◆ **WHAT YOU SHOULD DO**: Verbatim, and with nothing else, reproduce the data below from its first line through the line containing "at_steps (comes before".

◆ **DATASET EXTRACT**:
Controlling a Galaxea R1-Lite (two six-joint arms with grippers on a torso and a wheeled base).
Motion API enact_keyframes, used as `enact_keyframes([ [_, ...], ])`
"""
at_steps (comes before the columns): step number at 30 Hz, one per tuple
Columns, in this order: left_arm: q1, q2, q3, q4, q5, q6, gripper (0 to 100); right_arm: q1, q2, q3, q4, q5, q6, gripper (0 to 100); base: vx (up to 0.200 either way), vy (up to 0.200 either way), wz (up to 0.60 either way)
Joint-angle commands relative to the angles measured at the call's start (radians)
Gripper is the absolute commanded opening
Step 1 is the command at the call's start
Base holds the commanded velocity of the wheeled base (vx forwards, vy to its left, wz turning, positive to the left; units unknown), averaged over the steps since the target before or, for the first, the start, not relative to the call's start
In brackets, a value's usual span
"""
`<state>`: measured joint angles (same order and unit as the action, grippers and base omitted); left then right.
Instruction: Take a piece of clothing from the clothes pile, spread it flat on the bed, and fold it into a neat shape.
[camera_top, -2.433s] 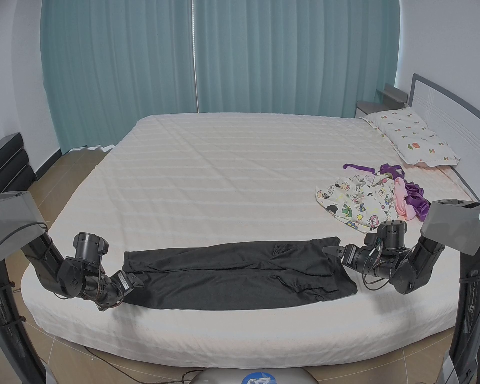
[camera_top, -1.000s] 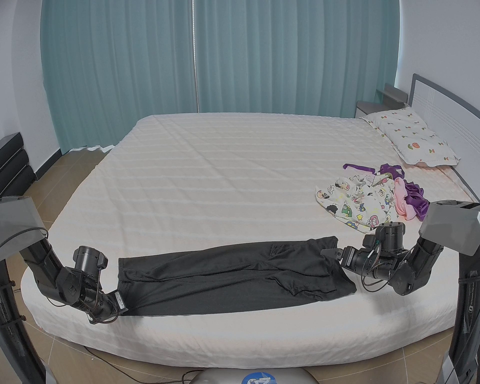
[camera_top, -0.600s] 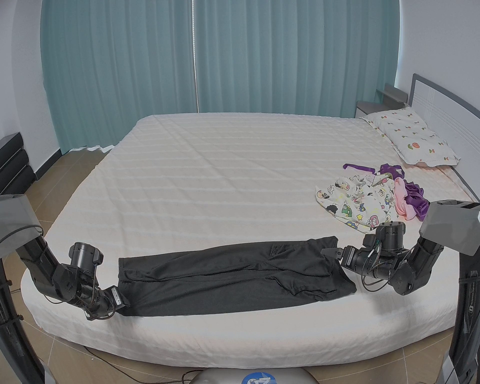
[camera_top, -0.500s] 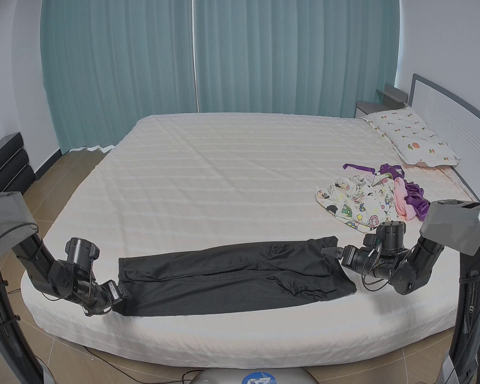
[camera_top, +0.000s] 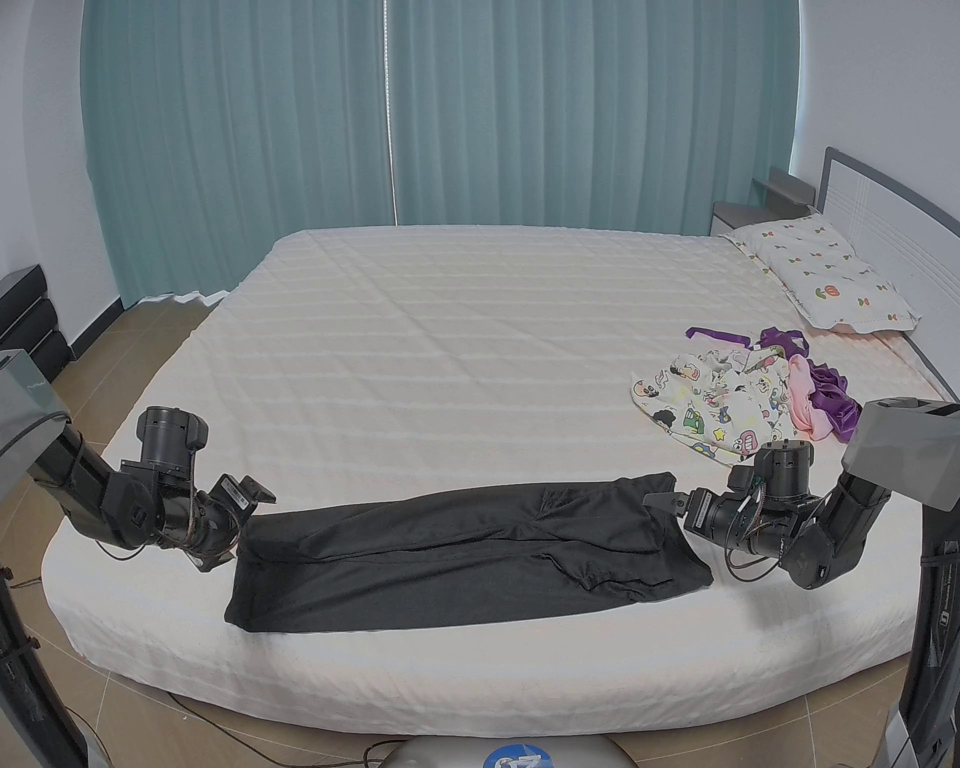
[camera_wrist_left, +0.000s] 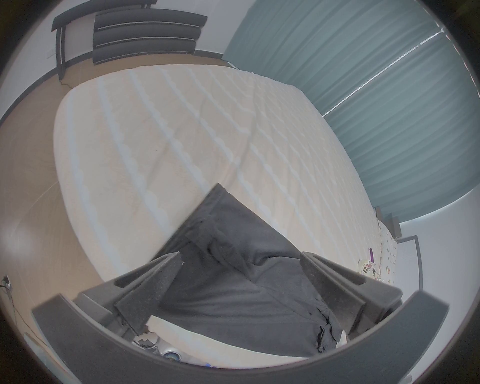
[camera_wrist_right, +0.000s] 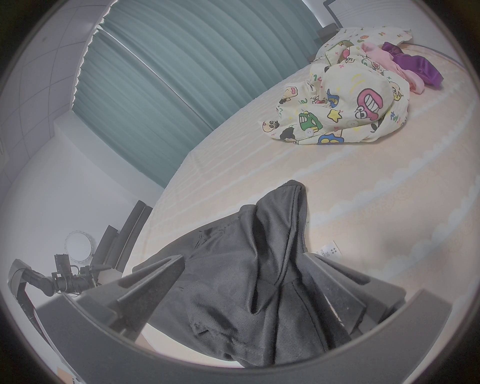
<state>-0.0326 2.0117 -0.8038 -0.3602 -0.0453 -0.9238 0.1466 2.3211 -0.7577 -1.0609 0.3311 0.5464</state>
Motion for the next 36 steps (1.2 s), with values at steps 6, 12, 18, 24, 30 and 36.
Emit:
enact_keyframes([
  [6, -0.010, 0.071, 0.008, -0.011, 0.028, -0.001, 100, 0.001, -0.002, 0.003, -0.001, 0.000, -0.002, 100, 0.000, 0.000, 0.00],
  [12, -0.020, 0.125, -0.014, -0.013, 0.032, 0.000, 100, 0.001, 0.001, 0.003, -0.001, -0.001, -0.005, 100, 0.000, 0.000, 0.00],
  [18, -0.015, 0.160, -0.034, -0.009, 0.053, -0.001, 0, 0.002, -0.009, 0.011, -0.005, -0.003, -0.008, 100, 0.000, 0.000, 0.00],
  [24, -0.001, 0.151, -0.043, -0.011, 0.099, -0.003, 0, 0.031, -0.046, 0.074, -0.083, -0.003, -0.005, 100, 0.000, 0.000, 0.00],
  [30, -0.004, 0.122, -0.029, -0.011, 0.107, 0.000, 0, 0.042, -0.043, 0.081, -0.091, -0.003, -0.005, 100, 0.000, 0.000, 0.00],
  [36, -0.004, 0.104, -0.028, -0.014, 0.105, -0.007, 0, 0.042, -0.042, 0.081, -0.091, -0.003, -0.005, 100, 0.000, 0.000, 0.00],
])
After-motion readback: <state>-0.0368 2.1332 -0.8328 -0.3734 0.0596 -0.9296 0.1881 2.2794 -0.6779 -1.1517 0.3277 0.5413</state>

◆ **RESPONSE TO THE TASK**:
Controlling a Galaxea R1-Lite (two six-joint arms with grippers on a torso and a wheeled base).
Motion API enact_keyframes, used as `enact_keyframes([ [_, ...], ])`
"""
at_steps (comes before the columns): step number at 30 Hz, one per tuple

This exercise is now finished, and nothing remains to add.